Material for this task section start

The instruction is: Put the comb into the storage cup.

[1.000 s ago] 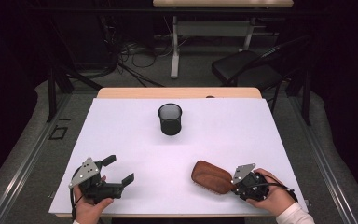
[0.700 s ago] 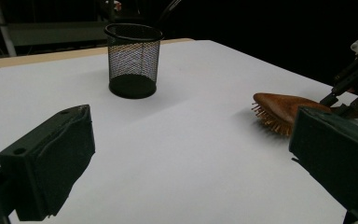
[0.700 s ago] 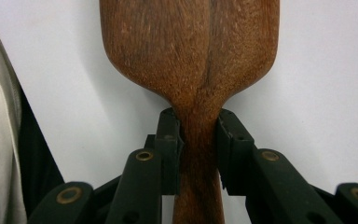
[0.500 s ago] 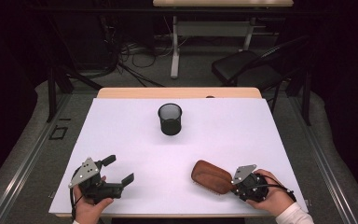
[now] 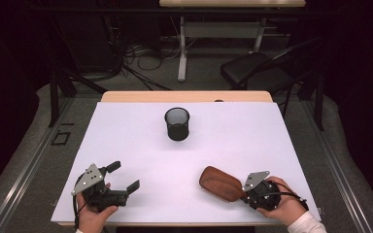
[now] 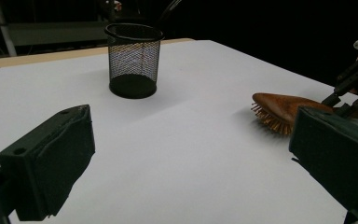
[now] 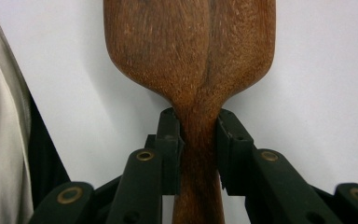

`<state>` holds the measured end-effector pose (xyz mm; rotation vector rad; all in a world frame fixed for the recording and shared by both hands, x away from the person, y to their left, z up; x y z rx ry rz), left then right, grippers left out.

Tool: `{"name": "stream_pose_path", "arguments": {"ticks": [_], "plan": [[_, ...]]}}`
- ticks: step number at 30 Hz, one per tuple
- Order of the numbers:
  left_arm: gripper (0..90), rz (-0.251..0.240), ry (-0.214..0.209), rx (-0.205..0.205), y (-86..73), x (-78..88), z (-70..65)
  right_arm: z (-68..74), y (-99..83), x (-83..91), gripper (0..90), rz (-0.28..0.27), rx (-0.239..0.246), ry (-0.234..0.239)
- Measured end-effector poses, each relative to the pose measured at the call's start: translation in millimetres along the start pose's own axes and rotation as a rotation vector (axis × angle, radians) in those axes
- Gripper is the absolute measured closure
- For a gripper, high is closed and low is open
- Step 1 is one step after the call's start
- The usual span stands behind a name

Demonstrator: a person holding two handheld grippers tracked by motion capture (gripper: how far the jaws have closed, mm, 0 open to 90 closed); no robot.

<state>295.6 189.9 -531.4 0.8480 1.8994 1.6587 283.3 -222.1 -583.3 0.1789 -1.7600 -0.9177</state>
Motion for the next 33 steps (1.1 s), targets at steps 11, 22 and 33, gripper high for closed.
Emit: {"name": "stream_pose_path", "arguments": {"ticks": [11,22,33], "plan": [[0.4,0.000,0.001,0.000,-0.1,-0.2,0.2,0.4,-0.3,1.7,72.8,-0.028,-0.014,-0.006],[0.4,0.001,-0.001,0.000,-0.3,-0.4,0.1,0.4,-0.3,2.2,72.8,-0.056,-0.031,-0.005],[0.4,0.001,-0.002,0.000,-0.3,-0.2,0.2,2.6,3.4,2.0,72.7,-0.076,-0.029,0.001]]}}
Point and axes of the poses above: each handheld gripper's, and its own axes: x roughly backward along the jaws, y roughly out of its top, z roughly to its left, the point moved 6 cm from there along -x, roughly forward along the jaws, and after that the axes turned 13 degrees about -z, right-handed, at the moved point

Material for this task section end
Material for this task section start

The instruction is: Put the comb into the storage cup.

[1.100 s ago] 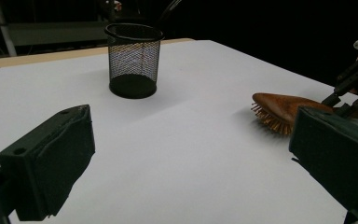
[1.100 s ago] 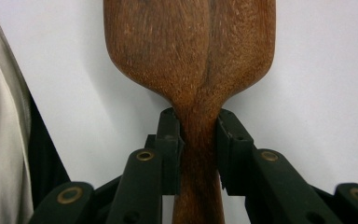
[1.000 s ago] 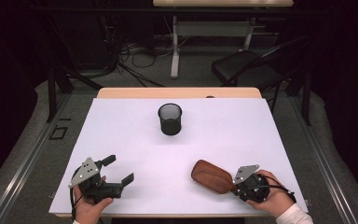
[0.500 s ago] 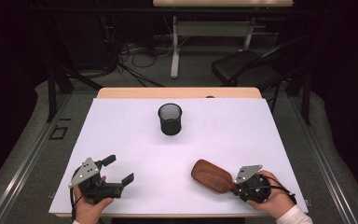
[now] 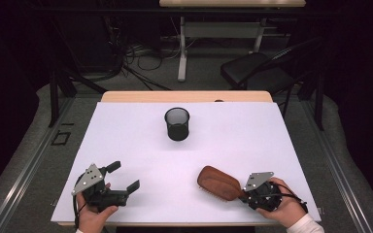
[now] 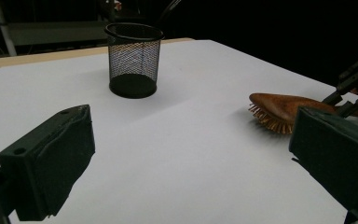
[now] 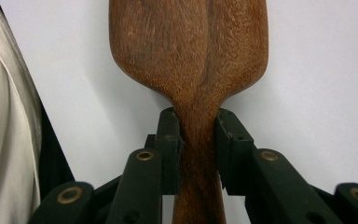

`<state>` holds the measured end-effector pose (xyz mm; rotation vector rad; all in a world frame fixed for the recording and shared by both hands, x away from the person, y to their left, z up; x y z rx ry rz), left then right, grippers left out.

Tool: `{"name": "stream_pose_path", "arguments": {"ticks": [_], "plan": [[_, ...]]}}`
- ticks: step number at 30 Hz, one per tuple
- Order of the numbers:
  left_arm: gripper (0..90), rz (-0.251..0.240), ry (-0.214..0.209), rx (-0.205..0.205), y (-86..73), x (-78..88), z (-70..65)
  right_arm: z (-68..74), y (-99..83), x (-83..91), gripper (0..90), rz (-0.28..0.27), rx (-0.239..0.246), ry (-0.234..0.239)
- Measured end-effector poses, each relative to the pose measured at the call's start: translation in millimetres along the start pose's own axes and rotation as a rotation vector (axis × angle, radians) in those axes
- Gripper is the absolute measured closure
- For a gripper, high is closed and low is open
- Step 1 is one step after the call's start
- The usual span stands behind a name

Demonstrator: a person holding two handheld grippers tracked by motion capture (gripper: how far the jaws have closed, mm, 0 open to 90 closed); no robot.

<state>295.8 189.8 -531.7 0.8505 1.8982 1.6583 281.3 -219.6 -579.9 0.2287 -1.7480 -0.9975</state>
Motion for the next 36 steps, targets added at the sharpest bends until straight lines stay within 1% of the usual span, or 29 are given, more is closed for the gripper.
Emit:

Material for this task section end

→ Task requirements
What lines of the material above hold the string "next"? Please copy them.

→ Your solution
Motion for the next 33 steps (1.1 s), targets at steps 11, 22 and 33, gripper high for closed.
Motion for the next 36 steps, targets added at the sharpest bends until straight lines stay within 1% of the usual span, or 29 are given, more is closed for the gripper.

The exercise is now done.